__WORK TO COMPLETE__
Starting at the line that contains "item at (280, 201), step", restate every line word for word through the end of the entries.

__MATERIALS PROVIDED__
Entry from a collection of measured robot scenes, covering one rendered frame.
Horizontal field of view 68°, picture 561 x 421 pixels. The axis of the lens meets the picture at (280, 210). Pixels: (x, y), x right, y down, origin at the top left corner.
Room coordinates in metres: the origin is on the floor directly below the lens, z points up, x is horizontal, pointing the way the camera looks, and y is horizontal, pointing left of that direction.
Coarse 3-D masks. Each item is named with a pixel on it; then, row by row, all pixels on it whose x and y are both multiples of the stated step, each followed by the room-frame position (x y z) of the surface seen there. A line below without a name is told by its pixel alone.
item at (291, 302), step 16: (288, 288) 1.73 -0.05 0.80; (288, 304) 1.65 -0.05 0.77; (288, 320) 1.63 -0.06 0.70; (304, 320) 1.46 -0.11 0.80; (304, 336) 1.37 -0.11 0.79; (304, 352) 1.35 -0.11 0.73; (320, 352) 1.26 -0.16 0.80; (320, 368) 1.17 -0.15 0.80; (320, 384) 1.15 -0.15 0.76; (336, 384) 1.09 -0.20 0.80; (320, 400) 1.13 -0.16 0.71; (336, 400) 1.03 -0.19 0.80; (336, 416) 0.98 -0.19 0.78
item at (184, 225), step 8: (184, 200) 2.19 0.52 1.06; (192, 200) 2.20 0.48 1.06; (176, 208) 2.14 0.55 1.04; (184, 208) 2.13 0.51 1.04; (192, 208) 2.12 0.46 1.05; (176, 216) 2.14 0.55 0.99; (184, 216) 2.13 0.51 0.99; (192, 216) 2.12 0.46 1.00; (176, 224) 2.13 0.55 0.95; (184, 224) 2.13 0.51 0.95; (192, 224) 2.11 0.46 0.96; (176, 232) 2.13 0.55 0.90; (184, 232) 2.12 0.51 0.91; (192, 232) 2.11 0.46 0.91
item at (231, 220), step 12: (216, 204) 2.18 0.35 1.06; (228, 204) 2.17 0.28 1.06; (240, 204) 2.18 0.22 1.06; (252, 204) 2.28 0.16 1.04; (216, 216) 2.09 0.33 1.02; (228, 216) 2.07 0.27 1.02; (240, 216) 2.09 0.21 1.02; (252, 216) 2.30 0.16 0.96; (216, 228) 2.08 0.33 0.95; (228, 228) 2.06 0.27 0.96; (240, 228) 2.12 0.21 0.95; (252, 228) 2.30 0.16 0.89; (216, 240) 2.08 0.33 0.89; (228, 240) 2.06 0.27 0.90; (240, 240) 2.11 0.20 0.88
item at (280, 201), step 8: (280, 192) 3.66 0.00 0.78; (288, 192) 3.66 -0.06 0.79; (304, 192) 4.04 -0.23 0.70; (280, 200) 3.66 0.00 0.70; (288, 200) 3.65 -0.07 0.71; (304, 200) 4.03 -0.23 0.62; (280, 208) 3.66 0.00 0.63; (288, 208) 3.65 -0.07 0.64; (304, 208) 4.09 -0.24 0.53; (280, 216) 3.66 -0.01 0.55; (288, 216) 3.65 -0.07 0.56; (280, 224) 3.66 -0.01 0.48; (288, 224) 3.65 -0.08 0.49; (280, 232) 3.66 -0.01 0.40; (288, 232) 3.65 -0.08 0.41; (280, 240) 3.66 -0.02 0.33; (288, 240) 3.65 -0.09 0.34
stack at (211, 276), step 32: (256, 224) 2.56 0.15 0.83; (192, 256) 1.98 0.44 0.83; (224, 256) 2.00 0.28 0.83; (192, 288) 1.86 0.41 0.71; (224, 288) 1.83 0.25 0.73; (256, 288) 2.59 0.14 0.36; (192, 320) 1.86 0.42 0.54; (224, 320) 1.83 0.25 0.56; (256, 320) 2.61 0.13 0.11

__REPLY TO THE EXERCISE__
item at (280, 201), step 8: (280, 192) 3.66 0.00 0.78; (288, 192) 3.66 -0.06 0.79; (304, 192) 4.04 -0.23 0.70; (280, 200) 3.66 0.00 0.70; (288, 200) 3.65 -0.07 0.71; (304, 200) 4.03 -0.23 0.62; (280, 208) 3.66 0.00 0.63; (288, 208) 3.65 -0.07 0.64; (304, 208) 4.09 -0.24 0.53; (280, 216) 3.66 -0.01 0.55; (288, 216) 3.65 -0.07 0.56; (280, 224) 3.66 -0.01 0.48; (288, 224) 3.65 -0.08 0.49; (280, 232) 3.66 -0.01 0.40; (288, 232) 3.65 -0.08 0.41; (280, 240) 3.66 -0.02 0.33; (288, 240) 3.65 -0.09 0.34
stack at (211, 276), step 32: (256, 224) 2.56 0.15 0.83; (192, 256) 1.98 0.44 0.83; (224, 256) 2.00 0.28 0.83; (192, 288) 1.86 0.41 0.71; (224, 288) 1.83 0.25 0.73; (256, 288) 2.59 0.14 0.36; (192, 320) 1.86 0.42 0.54; (224, 320) 1.83 0.25 0.56; (256, 320) 2.61 0.13 0.11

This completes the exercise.